Which lines hold the word "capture"? Copy each of them from the material.

**Record extracts:**
┌────────
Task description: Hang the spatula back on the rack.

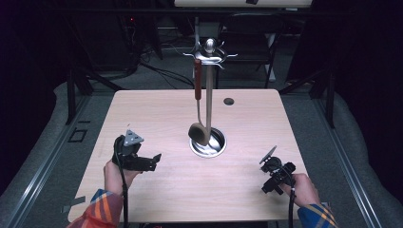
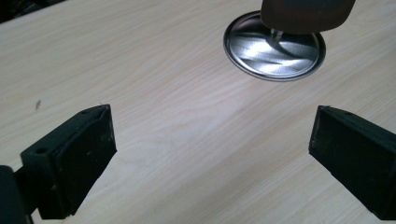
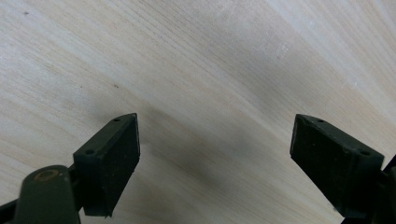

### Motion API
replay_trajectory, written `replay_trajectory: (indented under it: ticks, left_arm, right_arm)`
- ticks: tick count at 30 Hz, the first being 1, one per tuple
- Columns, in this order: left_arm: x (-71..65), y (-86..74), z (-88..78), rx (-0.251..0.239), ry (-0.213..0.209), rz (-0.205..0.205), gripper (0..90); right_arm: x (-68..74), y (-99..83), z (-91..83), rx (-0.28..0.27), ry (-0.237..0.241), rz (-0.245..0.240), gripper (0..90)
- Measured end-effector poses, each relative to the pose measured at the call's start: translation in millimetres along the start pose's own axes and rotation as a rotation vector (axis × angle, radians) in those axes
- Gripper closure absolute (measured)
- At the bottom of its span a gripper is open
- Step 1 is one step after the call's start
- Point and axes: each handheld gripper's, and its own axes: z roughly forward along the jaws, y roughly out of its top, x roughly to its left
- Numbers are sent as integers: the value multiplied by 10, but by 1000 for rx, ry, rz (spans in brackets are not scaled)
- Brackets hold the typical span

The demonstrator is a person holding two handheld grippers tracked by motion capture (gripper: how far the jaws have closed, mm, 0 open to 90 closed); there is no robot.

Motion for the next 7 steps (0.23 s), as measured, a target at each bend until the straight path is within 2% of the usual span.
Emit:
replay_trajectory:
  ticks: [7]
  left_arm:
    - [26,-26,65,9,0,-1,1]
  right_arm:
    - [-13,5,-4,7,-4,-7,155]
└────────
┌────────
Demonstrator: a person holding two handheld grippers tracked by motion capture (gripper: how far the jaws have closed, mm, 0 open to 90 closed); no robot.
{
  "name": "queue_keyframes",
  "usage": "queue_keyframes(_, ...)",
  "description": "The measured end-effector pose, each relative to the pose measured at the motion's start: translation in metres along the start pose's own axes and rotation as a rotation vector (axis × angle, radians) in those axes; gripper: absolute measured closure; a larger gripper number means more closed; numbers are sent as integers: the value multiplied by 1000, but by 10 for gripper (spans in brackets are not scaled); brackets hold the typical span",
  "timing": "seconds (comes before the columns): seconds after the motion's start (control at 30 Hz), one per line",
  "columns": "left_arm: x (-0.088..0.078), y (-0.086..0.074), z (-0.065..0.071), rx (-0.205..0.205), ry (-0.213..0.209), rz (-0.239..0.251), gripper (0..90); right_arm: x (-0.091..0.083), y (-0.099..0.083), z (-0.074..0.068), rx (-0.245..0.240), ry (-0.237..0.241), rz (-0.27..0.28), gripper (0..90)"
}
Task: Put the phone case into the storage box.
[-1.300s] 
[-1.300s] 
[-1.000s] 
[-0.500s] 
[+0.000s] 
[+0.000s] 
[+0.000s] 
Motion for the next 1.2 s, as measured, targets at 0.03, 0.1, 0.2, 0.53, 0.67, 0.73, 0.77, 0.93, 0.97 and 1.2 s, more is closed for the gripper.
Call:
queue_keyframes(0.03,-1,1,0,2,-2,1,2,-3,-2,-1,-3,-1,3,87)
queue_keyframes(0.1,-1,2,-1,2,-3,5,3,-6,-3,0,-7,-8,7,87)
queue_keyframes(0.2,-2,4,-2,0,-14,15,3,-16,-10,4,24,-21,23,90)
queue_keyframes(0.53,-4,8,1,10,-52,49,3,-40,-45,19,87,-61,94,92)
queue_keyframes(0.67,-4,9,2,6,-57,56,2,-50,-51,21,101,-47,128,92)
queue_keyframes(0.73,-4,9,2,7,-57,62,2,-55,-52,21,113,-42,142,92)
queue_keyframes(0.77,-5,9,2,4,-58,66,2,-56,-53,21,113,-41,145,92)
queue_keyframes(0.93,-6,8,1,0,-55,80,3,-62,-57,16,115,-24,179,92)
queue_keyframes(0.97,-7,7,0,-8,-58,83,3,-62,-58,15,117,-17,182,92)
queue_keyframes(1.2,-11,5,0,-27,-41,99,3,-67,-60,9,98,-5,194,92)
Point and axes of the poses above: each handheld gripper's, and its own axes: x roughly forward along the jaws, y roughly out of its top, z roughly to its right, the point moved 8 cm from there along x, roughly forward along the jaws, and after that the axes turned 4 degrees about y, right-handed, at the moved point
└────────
**Output of the exercise:**
The demonstrator is a person holding two handheld grippers tracked by motion capture (gripper: how far the jaws have closed, mm, 0 open to 90 closed); there is no robot.
Demonstrator: a person holding two handheld grippers tracked by motion capture (gripper: how far the jaws have closed, mm, 0 open to 90 closed); no robot.

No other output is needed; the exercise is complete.